"Andarra."
Darra menoleh mendengar namanya dipanggil. Abrar sedang berdiri di depan kelasnya.
"Makan," kata Abrar singkat. Darra menggeleng. "Atau kamu mau makanannya aku bawain ke sini?"
Darra langsung melotot ke arah Abrar. Dia tahu cowok itu tidak akan main-main dengan ucapannya. Mau tidak mau Darra bangkit lalu mengikuti Abrar. Mereka berpapasan dengan Dika dan Agung di tangga.
"Mau ke mana?" tanya Agung.
"Makan," jawab Abrar tanpa menghentikan langkahnya sementara Darra hanya menunduk di belakangnya.
"Kenapa sekarang mereka barengan terus?" tanya Agung setelah Darra dan Abrar melewati mereka.
"Mana gue tahu," jawab Dika ketus sambil meneruskan langkahnya menaiki tangga.

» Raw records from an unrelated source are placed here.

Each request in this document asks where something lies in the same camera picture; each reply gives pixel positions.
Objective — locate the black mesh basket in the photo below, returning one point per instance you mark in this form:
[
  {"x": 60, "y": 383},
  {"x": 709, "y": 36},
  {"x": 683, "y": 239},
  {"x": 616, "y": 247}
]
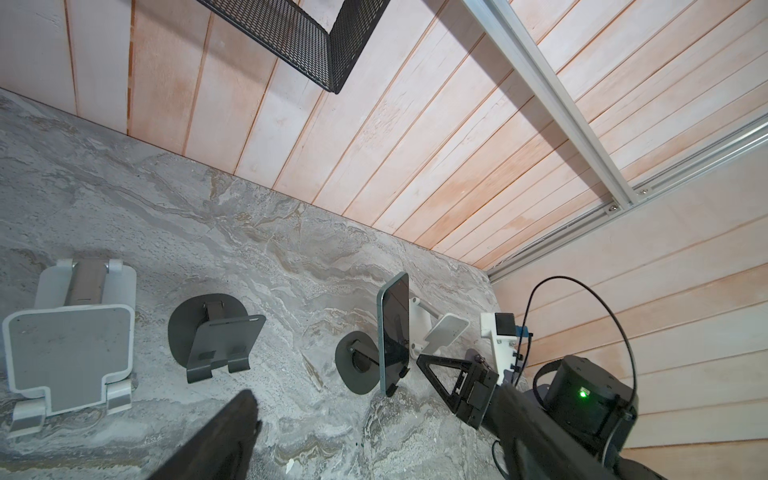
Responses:
[{"x": 286, "y": 30}]

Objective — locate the aluminium frame rail back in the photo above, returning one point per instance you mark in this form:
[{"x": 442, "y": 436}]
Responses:
[{"x": 503, "y": 26}]

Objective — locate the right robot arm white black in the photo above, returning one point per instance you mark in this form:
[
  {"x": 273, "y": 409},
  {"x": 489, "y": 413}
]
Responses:
[{"x": 575, "y": 430}]

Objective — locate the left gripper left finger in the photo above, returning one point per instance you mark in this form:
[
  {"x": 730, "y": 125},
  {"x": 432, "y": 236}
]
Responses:
[{"x": 223, "y": 448}]

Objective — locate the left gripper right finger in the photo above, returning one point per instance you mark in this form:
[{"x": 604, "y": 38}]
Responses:
[{"x": 521, "y": 426}]

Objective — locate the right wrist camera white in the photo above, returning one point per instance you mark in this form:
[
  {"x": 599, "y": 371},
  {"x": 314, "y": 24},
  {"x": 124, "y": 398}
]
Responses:
[{"x": 505, "y": 337}]

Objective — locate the grey stand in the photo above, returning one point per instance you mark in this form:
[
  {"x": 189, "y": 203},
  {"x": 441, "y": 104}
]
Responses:
[
  {"x": 211, "y": 331},
  {"x": 356, "y": 360}
]

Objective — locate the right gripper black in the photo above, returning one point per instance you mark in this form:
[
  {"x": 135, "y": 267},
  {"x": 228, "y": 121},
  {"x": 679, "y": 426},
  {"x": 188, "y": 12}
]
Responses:
[{"x": 471, "y": 390}]

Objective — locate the grey stand under tilted phone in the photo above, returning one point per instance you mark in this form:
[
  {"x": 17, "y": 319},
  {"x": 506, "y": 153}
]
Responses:
[{"x": 356, "y": 360}]

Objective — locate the aluminium frame post right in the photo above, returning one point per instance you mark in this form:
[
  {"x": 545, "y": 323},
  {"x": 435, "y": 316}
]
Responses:
[{"x": 731, "y": 147}]

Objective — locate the white stand far left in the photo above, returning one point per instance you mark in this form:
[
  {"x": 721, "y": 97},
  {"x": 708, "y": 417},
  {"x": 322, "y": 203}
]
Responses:
[{"x": 74, "y": 348}]

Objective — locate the black phone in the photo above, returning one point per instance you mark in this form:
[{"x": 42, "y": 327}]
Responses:
[{"x": 393, "y": 332}]

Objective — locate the white stand under back phone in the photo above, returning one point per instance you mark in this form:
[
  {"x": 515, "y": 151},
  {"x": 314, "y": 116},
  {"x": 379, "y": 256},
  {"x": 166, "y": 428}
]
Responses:
[{"x": 430, "y": 330}]

"Apa jangan-jangan karena waktu di Cimacan kemarin lo enggak ngaku kalau pacaran sama Darra, makanya Darra jadi pacaran beneran sama Abrar?" lanjut Agung sambil membuntuti Dika ke arah kelas XII Sos 3. "Lo cupu, sih."
"Abrar orangnya enggak gitu," tukas Dika sambil duduk di bangku di depan kelas. Agung langsung memukul lengannya.
"Enggak gitu apanya? Emangnya dia tahu kalau kalian emang pacaran? Kalau enggak tahu, ya udah pasti Abrar enggak ragu-ragu buat deketin Darra, lah." Agung merendahkan suaranya. "Kayak gue dulu. Gue kira kan cowok itu Abrar, makanya gue enggak jadi nembak Darra. Gue enggak mau kalau harus berantem sama teman gara-gara cewek. Ternyata orangnya lo."
"Terus kalau orangnya gue, kenapa?"
"Ya walau ternyata lo cupu, gue tetap enggak nembak Darra, kan? Biarpun hubungan gue sama Riya begitu-begitu aja, enggak ada kejelasan, tapi gue enggak berniat deketin Darra lagi."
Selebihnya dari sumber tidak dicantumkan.